Para sondar o inferno ou elevar-se angélico, tome só uma pitada de psicadélico.
Este é um verso que o Autor do livro “Admirável mundo novo” enviou uma vez a Humphry Osmond, o suposto inventor do termo “psicadelismo”. Huxley era um escritor inglês que ao lado de Hofmann, Picasso e Lewis Caroll era (mais e menos) entusiasta do uso de LSD, e todos estes apresentavam algo em comum que mudaria a percepção de uma grande parte da humanidade sobre o mundo e, particularmente, sobre a relação do ser humano com o mundo. Mas não que o uso do LSD fosse estritamente profissional e apenas para benefício do processo criativo, porque cá para mim eles gostavam de apanhar umas grandes mocas.
Huxley referiu o “angélico” como Ang Lee o descreveu no seu filme Taking Woodstock durante a cena dos hippies na carrinha. A imagem central da paz e do amor é retratada naquela carrinha onde o estado emocional e sensorial sobressaem com as cores radiantes, com as preocupações e complexos a desaparecerem, com a aproximação de pessoas desconhecidas a unificarem o seu estado de espírito. E porquê este paralelismo de psicadelismo e LSD com Gardenarium? Não basta termos o Quintino Aires a comparar jogos com drogas? Mas explico, é que jogar Gardenarium coloca-nos nas nuvens, literalmente. É como naquela carrinha, ponto minúsculo no perpetuado Woodstock de 69, onde as cores radiam e os elementos entram num ritmo de dança ligeira e balançada. É entrar num mundo utópico, dominado pelo psicadelismo hipnótico e estranhas personagens com conversas ainda mais estranhas de pequenas histórias vagamente sincrónicas.
Nesta curta aventura e de agradável envolvência exploramos este “jardim” que floresce à medida que recolhemos latas de refrigerantes enquanto se procura um misterioso depósito. No caminho percorrido os campos de plantas vivazes espalham-se e movimentam-se acompanhadas com a Música calma de YlangYlang, de ambientes texturados com um toque de shoegaze num revestimento psicadélico, e como não podia faltar para acompanhar este visual invulgar pintado à mão.
Posso apontar imperfeições a Gardenarium, das que são facilmente corrigíveis e que são provavelmente fruto de alguma inexperiência na concepção desta que é uma experiência interactiva com componente jogável. Mas como apontar imperfeições a um jogo que no final de um dia em que apetece partir um prato ou outro (ou atirar o peluche da Hello Kitty pela janela fora ou lavar o chão de casa pela terceira vez) consegue deixar-nos num estado zen após 15 minutos?
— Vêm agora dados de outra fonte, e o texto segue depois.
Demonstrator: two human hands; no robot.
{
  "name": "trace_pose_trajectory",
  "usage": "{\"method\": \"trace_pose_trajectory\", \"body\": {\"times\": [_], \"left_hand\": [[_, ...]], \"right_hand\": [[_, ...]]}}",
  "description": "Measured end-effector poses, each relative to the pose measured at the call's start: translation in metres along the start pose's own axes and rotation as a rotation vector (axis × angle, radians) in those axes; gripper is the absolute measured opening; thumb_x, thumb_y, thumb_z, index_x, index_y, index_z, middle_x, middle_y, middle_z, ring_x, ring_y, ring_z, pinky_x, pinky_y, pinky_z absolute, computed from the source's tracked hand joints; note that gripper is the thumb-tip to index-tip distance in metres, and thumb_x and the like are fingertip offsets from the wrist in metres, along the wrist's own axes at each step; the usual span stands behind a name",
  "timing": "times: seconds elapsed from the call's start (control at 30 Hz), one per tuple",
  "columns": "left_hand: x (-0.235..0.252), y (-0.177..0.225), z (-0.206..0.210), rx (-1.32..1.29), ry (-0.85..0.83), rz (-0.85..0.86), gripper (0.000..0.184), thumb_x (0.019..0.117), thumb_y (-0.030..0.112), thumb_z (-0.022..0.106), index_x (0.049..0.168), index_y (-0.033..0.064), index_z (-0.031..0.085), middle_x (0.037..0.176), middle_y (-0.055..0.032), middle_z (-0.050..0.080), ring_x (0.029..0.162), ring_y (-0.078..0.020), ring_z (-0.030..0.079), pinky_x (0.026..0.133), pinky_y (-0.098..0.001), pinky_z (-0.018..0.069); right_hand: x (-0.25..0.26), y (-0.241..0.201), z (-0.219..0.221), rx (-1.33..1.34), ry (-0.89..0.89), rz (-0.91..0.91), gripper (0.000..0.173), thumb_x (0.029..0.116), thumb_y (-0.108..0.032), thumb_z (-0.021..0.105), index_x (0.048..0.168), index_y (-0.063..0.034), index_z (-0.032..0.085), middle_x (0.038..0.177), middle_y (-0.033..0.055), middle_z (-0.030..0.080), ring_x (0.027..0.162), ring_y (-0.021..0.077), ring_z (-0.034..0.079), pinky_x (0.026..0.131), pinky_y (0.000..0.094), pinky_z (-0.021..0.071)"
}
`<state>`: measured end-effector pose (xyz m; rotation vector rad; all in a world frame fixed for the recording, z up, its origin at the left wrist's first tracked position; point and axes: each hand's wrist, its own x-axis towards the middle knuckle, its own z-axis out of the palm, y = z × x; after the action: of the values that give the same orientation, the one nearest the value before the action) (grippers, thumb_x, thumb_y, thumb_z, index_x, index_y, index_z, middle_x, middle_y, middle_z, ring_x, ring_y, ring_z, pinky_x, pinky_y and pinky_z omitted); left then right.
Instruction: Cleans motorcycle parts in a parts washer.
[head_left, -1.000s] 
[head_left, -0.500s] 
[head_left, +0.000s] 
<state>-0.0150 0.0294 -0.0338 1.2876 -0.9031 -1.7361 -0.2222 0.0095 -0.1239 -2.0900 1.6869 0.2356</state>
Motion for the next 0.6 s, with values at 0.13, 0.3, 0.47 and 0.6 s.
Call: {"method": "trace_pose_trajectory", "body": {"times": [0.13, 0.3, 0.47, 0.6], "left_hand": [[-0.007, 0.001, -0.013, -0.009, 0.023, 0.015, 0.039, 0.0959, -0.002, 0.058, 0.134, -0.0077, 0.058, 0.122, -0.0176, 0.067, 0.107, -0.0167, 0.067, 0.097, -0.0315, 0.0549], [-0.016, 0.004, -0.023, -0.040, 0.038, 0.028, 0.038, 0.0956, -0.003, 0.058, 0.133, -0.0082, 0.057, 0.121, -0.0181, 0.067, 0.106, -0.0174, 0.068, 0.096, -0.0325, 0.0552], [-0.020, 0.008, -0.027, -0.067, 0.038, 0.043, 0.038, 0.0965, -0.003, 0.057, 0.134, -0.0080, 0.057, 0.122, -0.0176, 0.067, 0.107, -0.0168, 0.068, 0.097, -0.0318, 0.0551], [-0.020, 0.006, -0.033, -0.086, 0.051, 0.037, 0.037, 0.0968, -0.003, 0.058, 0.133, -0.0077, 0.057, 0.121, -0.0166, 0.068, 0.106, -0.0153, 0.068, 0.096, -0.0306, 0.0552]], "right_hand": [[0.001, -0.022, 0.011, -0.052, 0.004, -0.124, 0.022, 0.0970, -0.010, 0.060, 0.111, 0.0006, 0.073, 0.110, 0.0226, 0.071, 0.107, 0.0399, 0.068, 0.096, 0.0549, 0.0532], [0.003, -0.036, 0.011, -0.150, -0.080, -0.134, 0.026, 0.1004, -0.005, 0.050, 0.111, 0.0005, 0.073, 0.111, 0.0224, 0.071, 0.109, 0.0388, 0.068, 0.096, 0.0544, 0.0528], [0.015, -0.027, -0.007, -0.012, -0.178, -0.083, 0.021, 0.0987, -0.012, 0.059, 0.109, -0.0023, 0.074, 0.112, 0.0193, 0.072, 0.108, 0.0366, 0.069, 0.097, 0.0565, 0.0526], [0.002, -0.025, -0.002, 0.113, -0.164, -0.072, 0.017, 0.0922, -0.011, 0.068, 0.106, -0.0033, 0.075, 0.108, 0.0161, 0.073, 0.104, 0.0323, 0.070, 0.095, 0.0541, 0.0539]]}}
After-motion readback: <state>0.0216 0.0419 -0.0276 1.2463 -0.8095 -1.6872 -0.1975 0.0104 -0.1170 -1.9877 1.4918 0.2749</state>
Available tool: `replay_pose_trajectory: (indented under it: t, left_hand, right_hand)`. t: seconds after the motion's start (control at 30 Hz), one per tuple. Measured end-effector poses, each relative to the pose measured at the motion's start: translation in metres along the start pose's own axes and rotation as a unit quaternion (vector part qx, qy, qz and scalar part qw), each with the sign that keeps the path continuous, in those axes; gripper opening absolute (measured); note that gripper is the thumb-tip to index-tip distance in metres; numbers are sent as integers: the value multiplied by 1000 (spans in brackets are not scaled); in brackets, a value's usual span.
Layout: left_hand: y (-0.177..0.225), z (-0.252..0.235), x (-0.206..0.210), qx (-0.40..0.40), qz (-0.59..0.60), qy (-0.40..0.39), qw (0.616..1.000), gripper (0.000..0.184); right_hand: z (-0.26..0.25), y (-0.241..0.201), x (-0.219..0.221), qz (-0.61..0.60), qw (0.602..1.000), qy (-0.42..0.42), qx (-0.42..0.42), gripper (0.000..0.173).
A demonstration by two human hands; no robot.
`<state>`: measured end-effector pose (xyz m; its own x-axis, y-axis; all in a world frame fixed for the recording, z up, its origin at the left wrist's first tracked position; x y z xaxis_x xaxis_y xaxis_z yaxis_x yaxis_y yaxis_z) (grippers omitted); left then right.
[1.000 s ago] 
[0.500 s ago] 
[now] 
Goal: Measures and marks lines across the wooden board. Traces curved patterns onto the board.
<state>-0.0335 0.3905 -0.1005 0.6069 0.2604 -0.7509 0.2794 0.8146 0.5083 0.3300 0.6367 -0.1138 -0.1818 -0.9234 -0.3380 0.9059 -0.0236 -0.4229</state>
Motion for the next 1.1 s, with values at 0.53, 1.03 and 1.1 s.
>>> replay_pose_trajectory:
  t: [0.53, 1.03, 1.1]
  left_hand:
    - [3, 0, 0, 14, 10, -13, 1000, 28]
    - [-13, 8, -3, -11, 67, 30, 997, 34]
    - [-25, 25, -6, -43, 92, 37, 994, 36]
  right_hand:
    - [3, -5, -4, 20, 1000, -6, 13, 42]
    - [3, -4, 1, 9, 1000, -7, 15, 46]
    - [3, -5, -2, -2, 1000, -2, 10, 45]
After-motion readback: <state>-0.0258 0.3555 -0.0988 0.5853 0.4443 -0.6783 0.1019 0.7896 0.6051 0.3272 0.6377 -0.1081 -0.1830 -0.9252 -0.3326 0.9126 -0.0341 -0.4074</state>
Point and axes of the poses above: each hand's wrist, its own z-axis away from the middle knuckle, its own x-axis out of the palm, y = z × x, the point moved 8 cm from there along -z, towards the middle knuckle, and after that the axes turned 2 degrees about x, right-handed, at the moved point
Gardenarium é como o LSD, porque segundo Huxley, uma pitada (alerta à responsabilidade para não começar a ver monstros) de psicadélico é elevar-se angélico. Se preferirem sondar o Inferno, aconselho outras aventuras com Dante.
Uma experiência por menos de €5 disponível para PC, Mac e Linux. Pagam mais por uma sessão de Yoga e os resultados são quase os mesmos.